[Opening DATA SEGMENT section]

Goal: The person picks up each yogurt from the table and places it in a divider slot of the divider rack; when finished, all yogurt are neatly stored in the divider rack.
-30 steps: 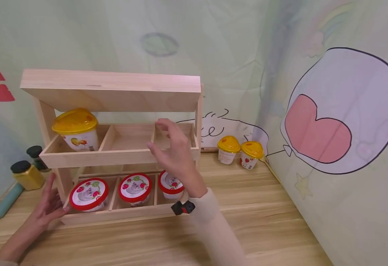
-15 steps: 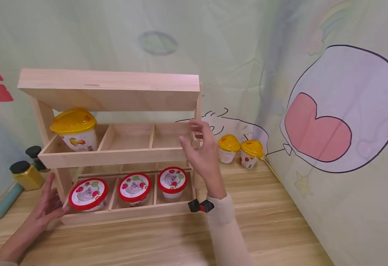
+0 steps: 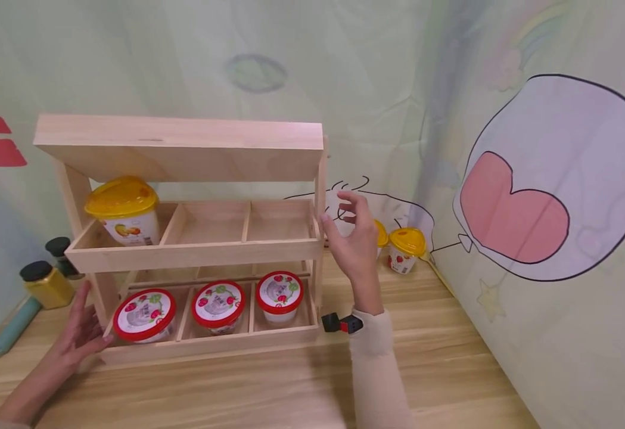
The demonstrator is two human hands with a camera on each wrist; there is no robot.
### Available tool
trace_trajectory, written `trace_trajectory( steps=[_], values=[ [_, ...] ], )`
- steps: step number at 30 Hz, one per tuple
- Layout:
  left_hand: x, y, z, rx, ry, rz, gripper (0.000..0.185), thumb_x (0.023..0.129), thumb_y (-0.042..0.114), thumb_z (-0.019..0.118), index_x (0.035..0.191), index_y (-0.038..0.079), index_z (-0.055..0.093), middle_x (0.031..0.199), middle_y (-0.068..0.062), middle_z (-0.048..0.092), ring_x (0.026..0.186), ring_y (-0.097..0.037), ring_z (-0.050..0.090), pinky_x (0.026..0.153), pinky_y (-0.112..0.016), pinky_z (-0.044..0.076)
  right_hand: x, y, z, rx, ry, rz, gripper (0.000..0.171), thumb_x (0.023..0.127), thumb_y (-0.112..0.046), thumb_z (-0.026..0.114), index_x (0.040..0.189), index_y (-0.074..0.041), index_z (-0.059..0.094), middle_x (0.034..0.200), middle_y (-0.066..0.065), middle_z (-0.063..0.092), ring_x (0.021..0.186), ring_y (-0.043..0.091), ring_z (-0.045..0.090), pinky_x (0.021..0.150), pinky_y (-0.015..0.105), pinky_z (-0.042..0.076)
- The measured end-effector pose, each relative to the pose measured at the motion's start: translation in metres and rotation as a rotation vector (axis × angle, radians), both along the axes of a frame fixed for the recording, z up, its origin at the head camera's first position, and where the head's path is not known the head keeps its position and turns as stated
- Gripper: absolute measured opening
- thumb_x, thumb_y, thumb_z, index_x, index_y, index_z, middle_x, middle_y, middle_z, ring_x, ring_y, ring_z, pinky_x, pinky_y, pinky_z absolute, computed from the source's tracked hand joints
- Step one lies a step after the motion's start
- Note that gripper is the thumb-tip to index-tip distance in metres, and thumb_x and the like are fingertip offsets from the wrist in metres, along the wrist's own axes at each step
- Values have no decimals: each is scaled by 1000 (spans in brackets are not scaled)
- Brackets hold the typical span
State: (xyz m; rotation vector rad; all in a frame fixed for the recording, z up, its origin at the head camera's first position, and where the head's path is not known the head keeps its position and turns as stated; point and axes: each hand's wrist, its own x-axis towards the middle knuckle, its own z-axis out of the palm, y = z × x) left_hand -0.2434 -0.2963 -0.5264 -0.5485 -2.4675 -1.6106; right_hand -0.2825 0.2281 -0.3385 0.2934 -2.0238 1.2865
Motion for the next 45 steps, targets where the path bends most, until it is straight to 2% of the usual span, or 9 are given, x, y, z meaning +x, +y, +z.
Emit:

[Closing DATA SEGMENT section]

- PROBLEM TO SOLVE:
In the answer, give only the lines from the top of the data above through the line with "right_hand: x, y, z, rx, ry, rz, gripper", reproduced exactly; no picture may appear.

- OUTPUT OF THE EXERCISE:
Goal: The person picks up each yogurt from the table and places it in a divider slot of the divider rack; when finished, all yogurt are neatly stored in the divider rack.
-30 steps: 
-15 steps: 
+0 steps: 
The demonstrator is two human hands with a camera on each wrist; there is no robot.
### Available tool
trace_trajectory, written `trace_trajectory( steps=[_], values=[ [_, ...] ], )`
- steps: step number at 30 Hz, one per tuple
- Layout:
  left_hand: x, y, z, rx, ry, rz, gripper (0.000..0.185), thumb_x (0.023..0.129), thumb_y (-0.042..0.114), thumb_z (-0.019..0.118), index_x (0.035..0.191), index_y (-0.038..0.079), index_z (-0.055..0.093), middle_x (0.031..0.199), middle_y (-0.068..0.062), middle_z (-0.048..0.092), ring_x (0.026..0.186), ring_y (-0.097..0.037), ring_z (-0.050..0.090), pinky_x (0.026..0.153), pinky_y (-0.112..0.016), pinky_z (-0.044..0.076)
  right_hand: x, y, z, rx, ry, rz, gripper (0.000..0.171), thumb_x (0.023..0.127), thumb_y (-0.112..0.046), thumb_z (-0.026..0.114), index_x (0.040..0.189), index_y (-0.074..0.041), index_z (-0.059..0.094), middle_x (0.034..0.200), middle_y (-0.066..0.065), middle_z (-0.063..0.092), ring_x (0.021..0.186), ring_y (-0.043..0.091), ring_z (-0.045..0.090), pinky_x (0.021..0.150), pinky_y (-0.015..0.105), pinky_z (-0.042..0.076)

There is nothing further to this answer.